North Carolina Supreme Court Justices, Recusals Request
This photo provided by the North Carolina Administrative Office of the Courts shows Associate Justice Anita Earls. Lawyers for Republican legislative leaders asked on January 12, 2022, that Earls be recused because of previous ties to groups involved with the plaintiffs. North Carolina Administrative Office of the Courts via AP

Lawyers for voters in the remapping case wrote Tuesday the older Berger's involvement in this case is even more personal. They are directly challenging Berger's Senate district as a unconstitutional partisan gerrymander, and the success or failure of the statewide Senate map could affect whether a Republican majority continues, they wrote.

"A reasonable observer would not believe that Justice Berger can neutrally resolve a constitutional challenge to the boundaries of the specific district under which his father is elected, and to the districts statewide that determine his father's leadership position in the General Assembly," according to the motion.

According to Republican legislative leaders, Earls should be recused because the National Democratic Redistricting Committee endorsed her for justice when she ran in 2018 and has been raising money for redistricting litigation. The NDRC's nonprofit affiliate, the National Redistricting Foundation, has said it's supporting the lawsuit filed by several voters incorporated into this case.

The NDRC's political committee gave to Earls' campaign in 2018 and sent $250,000 that year to the state Democratic Party. The state party also helped with Earls' election bid, according to the motion.

Earls also helped create the Southern Coalition for Social Justice, which for years challenged legislation passed by Republicans. She left the coalition to run for justice. Its lawyers are now representing plaintiff Common Cause.

"Because of [Earls'] record of public advocacy against the legislative defendants, any reasonable observer would think she could not be anything but partial to the plaintiffs in this case," the GOP leaders' lawyers wrote.

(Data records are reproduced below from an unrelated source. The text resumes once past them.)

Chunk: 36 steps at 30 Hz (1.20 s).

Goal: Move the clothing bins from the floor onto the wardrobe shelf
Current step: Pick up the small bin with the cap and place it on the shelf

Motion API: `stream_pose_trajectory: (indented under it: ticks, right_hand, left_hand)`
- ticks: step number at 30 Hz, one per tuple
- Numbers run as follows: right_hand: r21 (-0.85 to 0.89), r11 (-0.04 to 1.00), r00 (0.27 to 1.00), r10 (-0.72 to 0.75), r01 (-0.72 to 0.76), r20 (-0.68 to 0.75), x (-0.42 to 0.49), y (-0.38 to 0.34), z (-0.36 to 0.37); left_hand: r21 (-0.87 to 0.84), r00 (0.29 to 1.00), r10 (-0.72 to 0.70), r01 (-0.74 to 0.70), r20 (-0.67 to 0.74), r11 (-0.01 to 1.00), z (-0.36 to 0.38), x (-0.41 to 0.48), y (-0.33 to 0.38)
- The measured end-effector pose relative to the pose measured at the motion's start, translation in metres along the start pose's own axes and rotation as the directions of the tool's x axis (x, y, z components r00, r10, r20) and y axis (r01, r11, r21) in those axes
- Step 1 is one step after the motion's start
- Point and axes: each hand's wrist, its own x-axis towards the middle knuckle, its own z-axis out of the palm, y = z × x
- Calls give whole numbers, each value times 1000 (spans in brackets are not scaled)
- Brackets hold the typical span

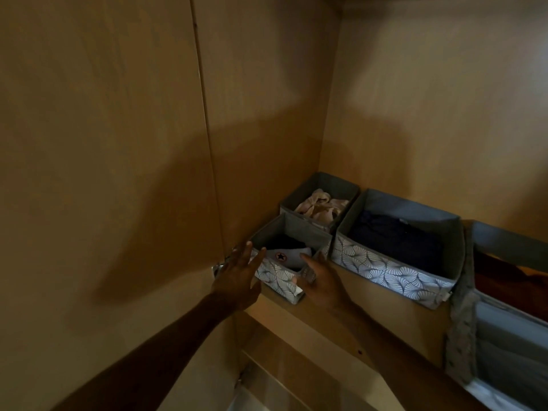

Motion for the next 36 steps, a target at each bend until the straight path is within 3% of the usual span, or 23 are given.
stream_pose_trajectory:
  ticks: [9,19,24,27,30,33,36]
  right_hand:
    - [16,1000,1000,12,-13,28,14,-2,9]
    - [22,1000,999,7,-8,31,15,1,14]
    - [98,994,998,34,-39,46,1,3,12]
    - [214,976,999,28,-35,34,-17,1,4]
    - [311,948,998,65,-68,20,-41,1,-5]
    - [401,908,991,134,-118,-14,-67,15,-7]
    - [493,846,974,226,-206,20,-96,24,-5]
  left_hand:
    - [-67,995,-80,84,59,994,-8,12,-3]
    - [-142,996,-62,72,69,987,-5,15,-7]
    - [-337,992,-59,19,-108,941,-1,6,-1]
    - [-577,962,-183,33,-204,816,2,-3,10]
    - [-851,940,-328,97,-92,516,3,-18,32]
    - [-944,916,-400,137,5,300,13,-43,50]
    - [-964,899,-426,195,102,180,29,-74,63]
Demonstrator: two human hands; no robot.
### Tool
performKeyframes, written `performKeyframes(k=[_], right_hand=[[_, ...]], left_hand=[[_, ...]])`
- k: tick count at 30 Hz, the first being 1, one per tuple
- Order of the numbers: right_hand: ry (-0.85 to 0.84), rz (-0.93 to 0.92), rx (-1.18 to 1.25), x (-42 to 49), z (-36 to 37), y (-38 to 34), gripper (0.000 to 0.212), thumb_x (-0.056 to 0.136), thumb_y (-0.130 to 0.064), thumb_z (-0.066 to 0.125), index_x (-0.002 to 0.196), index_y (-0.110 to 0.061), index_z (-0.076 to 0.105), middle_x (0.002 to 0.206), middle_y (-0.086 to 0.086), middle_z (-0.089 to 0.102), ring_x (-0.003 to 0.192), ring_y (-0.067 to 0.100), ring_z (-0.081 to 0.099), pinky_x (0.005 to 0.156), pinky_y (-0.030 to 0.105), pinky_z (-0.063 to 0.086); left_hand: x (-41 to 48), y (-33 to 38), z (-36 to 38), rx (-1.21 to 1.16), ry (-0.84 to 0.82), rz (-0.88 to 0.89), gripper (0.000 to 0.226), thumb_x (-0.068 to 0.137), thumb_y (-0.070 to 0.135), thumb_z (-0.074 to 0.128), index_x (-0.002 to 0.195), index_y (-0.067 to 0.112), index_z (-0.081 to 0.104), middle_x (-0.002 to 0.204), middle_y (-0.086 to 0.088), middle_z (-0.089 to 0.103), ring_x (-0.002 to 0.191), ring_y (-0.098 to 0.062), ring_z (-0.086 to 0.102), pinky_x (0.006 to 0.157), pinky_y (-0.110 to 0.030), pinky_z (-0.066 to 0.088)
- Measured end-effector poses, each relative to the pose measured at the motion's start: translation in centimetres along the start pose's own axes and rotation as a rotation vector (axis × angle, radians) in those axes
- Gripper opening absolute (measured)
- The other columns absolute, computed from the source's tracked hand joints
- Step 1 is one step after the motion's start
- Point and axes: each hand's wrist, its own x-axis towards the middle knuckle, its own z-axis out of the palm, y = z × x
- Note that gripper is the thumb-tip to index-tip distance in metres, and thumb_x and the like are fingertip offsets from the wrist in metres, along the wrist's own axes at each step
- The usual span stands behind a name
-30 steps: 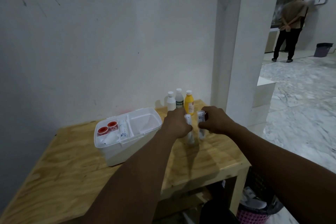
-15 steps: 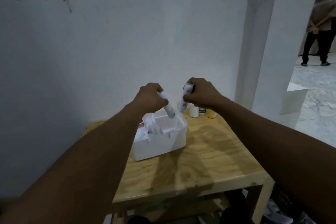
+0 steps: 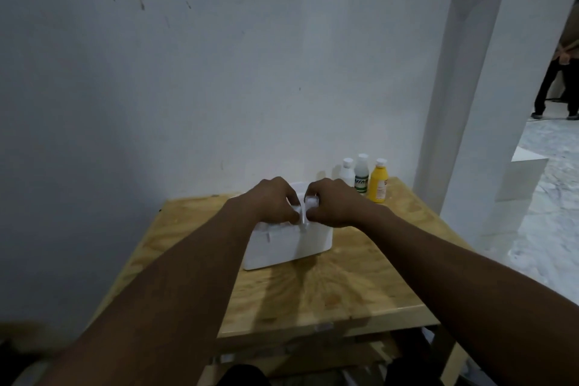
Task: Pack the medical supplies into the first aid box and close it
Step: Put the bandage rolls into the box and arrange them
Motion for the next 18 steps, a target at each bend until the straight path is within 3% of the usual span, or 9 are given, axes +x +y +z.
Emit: performKeyframes(k=[4, 8, 13, 18], right_hand=[[-0.083, -0.001, 0.011, 0.1, -0.4, 0.1, 0.034, 0.078, -0.036, 0.061, 0.106, -0.021, 0.072, 0.113, 0.001, 0.069, 0.102, 0.026, 0.062, 0.091, 0.047, 0.053], [-0.156, -0.011, 0.037, 0.2, -0.7, 0.0, 0.037, 0.085, -0.03, 0.063, 0.113, -0.01, 0.074, 0.112, 0.007, 0.073, 0.098, 0.024, 0.066, 0.085, 0.037, 0.057], [-0.169, -0.025, 0.057, 0.0, -0.8, 0.2, 0.037, 0.084, -0.028, 0.066, 0.114, -0.008, 0.074, 0.111, 0.008, 0.073, 0.097, 0.023, 0.067, 0.085, 0.036, 0.058], [-0.168, -0.051, 0.067, -0.1, -1.2, 0.4, 0.039, 0.083, -0.027, 0.067, 0.117, -0.009, 0.073, 0.115, 0.007, 0.073, 0.1, 0.022, 0.067, 0.088, 0.037, 0.057]], left_hand=[[0.3, 0.2, -0.2, 0.015, -0.067, 0.01, 0.032, 0.08, 0.027, 0.079, 0.111, 0.018, 0.079, 0.095, -0.002, 0.074, 0.076, -0.013, 0.063, 0.073, -0.026, 0.052], [0.3, 0.4, -0.6, 0.031, -0.113, 0.009, 0.03, 0.082, 0.027, 0.076, 0.111, 0.02, 0.079, 0.098, -0.001, 0.074, 0.079, -0.013, 0.064, 0.071, -0.025, 0.051], [0.2, 0.5, -1.0, 0.043, -0.156, -0.017, 0.029, 0.08, 0.027, 0.075, 0.108, 0.021, 0.08, 0.103, -0.001, 0.076, 0.087, -0.018, 0.07, 0.082, -0.034, 0.058], [0.1, 0.7, -1.1, 0.035, -0.159, -0.035, 0.031, 0.08, 0.026, 0.075, 0.11, 0.019, 0.079, 0.105, -0.002, 0.076, 0.087, -0.018, 0.07, 0.081, -0.032, 0.058]])
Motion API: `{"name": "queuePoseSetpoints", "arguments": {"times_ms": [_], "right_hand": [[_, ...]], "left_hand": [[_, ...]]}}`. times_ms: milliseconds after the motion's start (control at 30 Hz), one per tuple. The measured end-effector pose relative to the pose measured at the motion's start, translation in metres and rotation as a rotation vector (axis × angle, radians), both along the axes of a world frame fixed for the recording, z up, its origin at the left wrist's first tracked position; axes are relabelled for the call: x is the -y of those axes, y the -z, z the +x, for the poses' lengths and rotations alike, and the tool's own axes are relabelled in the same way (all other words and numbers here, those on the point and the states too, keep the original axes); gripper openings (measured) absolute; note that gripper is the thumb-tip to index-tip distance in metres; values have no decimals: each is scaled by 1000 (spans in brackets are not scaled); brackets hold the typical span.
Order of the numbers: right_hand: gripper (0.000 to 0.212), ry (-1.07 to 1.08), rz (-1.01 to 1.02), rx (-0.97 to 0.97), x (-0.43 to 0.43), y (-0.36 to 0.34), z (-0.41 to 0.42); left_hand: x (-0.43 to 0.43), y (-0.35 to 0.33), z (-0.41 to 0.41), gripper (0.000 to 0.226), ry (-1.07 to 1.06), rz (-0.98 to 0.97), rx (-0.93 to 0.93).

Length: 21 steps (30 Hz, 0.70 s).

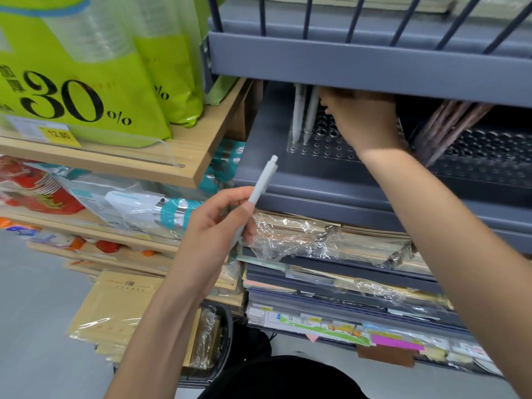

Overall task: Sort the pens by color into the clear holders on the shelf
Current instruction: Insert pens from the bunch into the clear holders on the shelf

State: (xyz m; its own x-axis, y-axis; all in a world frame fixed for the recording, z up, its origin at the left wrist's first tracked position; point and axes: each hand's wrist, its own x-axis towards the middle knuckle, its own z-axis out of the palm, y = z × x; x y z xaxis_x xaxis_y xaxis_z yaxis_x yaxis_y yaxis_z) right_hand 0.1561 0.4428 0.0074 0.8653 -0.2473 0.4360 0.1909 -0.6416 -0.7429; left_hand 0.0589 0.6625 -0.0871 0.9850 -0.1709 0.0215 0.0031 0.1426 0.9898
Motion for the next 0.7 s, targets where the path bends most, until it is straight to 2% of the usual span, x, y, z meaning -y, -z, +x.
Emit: {"name": "queuePoseSetpoints", "arguments": {"times_ms": [67, 167, 200, 300, 333, 433, 533, 600, 700], "right_hand": [[19, 12, 25, 27, 1, 2, 0], [40, 77, 115, 17, 3, 3, -12], [41, 86, 154, 23, 3, 5, -18], [10, -100, 347, 15, -7, 13, -47], [5, -199, 348, -6, -11, 17, -57], [8, -390, 266, -30, -21, 22, -75], [12, -394, 258, -42, -22, 22, -80], [6, -379, 302, -51, -18, 21, -80], [7, -296, 478, 37, -6, 14, -77]], "left_hand": [[0, 1, 0, 21, -35, 7, 45], [4, -1, 2, 18, -93, -46, 90], [4, -3, 3, 17, -111, -75, 101], [6, -6, 7, 17, -124, -113, 121], [8, -7, 8, 16, -118, -112, 123], [15, -12, 12, 16, -74, -104, 136], [25, -16, 15, 15, -27, -57, 203], [30, -17, 16, 14, -43, 29, 276], [31, -13, 24, 17, -172, 423, 544]]}}
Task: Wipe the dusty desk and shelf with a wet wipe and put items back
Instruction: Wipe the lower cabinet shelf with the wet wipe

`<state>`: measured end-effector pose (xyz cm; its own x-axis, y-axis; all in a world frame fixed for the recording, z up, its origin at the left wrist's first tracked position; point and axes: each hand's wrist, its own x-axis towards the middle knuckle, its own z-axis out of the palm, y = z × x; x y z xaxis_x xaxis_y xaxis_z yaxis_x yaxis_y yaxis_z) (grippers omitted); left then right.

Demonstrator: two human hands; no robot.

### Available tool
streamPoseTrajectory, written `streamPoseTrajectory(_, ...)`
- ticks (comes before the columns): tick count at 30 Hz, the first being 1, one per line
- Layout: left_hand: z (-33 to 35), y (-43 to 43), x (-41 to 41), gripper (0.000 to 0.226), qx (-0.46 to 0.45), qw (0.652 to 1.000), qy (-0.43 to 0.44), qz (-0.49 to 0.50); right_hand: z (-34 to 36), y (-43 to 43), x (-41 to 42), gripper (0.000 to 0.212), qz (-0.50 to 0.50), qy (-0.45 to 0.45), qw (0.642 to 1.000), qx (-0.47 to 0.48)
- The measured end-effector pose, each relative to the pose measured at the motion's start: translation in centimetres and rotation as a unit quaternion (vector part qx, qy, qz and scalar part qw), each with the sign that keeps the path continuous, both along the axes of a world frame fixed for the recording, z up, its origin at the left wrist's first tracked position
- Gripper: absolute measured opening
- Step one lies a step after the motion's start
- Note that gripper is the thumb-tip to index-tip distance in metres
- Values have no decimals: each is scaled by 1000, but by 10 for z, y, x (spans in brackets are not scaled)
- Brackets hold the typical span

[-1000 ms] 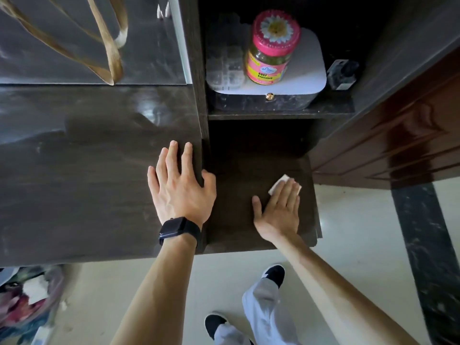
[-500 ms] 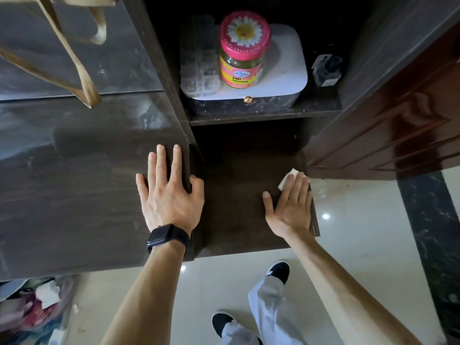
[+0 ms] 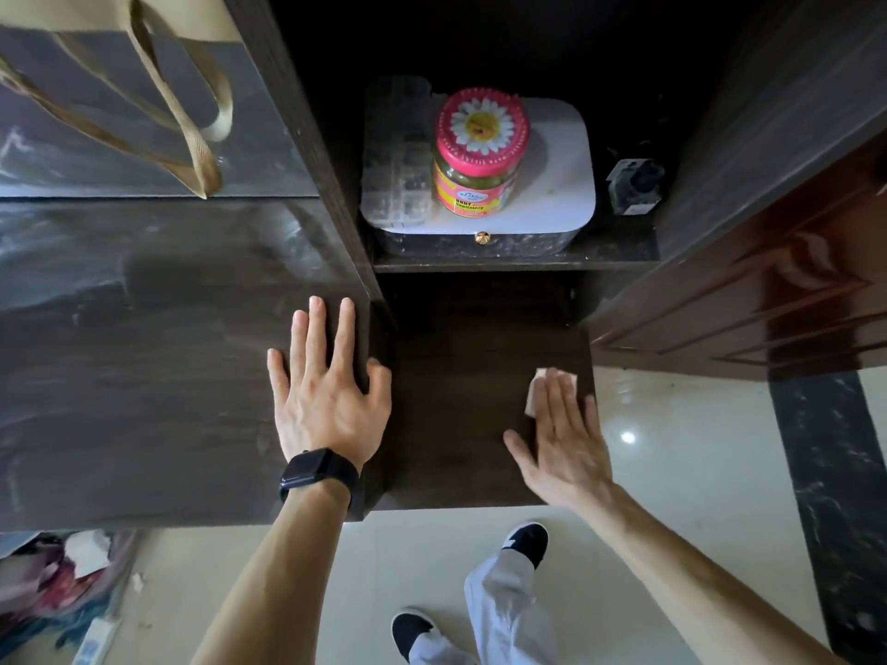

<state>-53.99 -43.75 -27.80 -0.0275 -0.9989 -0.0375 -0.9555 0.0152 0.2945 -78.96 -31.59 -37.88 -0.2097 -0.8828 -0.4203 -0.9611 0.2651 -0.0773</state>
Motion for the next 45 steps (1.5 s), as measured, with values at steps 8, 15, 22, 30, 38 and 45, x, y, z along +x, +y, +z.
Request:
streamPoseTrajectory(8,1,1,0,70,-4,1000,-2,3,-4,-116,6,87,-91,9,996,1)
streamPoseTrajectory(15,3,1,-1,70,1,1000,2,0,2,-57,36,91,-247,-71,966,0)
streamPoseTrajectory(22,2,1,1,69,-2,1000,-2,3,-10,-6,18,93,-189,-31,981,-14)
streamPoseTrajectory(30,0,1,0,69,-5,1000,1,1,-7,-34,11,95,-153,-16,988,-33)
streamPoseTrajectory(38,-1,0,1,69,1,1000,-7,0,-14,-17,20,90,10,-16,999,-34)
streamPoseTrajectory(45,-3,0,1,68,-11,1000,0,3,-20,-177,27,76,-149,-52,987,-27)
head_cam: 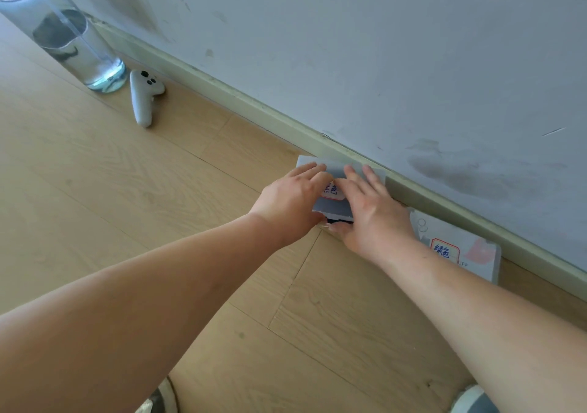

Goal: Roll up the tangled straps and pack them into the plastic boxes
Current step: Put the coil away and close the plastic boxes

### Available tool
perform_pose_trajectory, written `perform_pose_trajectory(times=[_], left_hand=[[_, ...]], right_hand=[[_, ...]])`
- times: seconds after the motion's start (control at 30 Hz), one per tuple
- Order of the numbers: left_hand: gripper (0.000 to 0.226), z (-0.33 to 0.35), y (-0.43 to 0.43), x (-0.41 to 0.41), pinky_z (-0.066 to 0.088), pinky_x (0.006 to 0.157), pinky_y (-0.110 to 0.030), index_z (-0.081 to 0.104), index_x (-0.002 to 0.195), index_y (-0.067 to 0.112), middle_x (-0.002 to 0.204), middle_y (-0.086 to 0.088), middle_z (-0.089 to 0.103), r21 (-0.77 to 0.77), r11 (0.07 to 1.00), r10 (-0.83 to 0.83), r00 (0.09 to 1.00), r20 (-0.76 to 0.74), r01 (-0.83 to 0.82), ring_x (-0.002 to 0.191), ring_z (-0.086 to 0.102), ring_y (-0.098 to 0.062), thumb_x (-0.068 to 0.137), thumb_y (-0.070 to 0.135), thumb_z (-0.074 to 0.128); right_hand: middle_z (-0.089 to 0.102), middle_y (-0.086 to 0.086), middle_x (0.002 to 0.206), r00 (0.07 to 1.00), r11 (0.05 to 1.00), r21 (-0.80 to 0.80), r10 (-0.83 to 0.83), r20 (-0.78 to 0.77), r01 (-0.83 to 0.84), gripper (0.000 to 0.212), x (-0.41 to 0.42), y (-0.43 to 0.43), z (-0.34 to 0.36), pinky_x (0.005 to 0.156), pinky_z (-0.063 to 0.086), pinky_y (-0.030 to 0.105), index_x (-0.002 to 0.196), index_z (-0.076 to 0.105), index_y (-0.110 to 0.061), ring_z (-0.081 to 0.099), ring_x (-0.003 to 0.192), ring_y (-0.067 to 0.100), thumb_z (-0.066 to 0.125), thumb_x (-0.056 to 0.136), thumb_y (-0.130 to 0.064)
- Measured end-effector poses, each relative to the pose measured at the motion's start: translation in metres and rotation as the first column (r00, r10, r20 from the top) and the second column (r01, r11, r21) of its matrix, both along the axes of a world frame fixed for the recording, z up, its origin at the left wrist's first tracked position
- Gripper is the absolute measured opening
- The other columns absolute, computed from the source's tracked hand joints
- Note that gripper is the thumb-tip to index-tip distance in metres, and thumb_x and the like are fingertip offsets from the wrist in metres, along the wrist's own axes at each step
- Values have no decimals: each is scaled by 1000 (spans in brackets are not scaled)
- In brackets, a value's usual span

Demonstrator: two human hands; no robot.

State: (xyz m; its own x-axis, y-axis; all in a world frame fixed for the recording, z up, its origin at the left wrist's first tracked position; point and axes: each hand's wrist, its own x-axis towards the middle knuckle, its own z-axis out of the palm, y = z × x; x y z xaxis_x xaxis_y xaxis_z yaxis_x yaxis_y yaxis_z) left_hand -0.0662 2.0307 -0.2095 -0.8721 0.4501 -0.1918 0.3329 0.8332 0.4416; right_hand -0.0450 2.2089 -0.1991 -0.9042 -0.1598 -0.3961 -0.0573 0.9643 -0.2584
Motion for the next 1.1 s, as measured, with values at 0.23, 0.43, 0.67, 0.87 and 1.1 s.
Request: perform_pose_trajectory(times=[0.23, 0.43, 0.67, 0.87, 1.1], left_hand=[[71, 5, 5, 1, 46, 112, -38, 47, 146, 19, 164, 2, 30, -84, 995, -50, 999, 21, 51, 156, 20, -18, 86, 31, 82], [60, 38, -2, -2, 55, 94, -41, 64, 131, 25, 125, 6, 65, -34, 998, 64, 979, 195, -59, 119, 60, -21, 76, 36, 86], [68, 46, 1, -22, 42, 93, -25, 60, 139, 23, 138, 5, 63, -20, 986, 163, 920, 356, -167, 125, 58, -18, 80, 40, 86], [52, 45, 18, -41, 51, 83, -33, 67, 119, 25, 121, 2, 65, -108, 980, 198, 904, 379, -169, 107, 61, -22, 74, 39, 90], [37, 39, 21, -46, 48, 72, -29, 69, 98, 24, 109, 3, 67, -113, 975, 220, 899, 380, -191, 98, 63, -21, 72, 36, 93]], right_hand=[[-16, 0, 171, 992, 991, -50, -126, 26, 127, 100, 1, 2, -6, 120, 33, 46, 161, 19, -37, -19, 158, 25, 81, 83, -43], [46, -4, 152, 953, 993, -70, -76, 292, 100, 96, -18, 17, 31, 109, 45, 40, 148, 46, -45, 40, 144, 21, 91, 63, -53], [66, -7, 130, 894, 889, -283, -243, 376, 360, 64, -23, 21, 31, 97, 47, 29, 130, 67, -35, 63, 116, 15, 93, 72, -32], [70, 1, 108, 861, 889, -200, -308, 404, 412, 54, -42, 22, 25, 86, 56, 33, 114, 73, -26, 68, 97, 22, 97, 66, -28], [73, -1, 115, 826, 857, -174, -385, 412, 486, 57, -46, 18, 19, 77, 49, 29, 117, 76, -23, 66, 102, 20, 98, 64, -26]])
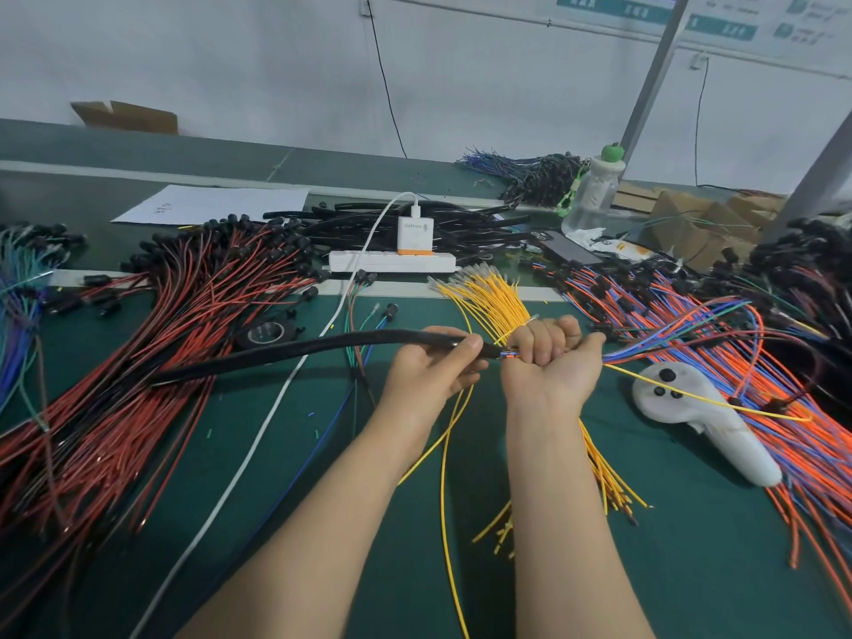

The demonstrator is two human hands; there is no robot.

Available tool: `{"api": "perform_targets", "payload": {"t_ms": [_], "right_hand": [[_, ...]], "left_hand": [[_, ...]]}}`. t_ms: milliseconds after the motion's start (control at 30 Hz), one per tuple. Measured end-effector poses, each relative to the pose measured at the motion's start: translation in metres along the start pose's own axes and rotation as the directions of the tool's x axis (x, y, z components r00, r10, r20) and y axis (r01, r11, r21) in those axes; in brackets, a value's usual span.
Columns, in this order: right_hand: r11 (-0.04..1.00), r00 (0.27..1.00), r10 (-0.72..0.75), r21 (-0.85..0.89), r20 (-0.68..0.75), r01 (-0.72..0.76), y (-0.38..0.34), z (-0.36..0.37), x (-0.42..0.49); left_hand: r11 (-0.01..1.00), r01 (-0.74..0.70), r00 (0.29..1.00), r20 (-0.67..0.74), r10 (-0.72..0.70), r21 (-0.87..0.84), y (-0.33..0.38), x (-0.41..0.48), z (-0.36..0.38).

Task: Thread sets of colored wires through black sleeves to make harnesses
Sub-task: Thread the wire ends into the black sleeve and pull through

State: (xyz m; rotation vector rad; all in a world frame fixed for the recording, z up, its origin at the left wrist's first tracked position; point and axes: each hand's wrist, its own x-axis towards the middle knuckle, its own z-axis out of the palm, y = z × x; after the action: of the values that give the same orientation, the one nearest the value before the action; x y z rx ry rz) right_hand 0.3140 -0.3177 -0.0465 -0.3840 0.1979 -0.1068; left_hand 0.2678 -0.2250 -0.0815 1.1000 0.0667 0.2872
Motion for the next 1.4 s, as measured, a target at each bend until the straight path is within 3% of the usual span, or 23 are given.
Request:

In a nearly 260-page order, the judges wrote Tuesday the evidence from the plaintiffs' mathematicians and researchers showed the maps "are a result of intentional, pro-Republican partisan redistricting." But they said striking down such districts as state constitutional violations were outside the judicial branch's purview, with redistricting largely in the legislature's control.

The Associated Press contributed to this report.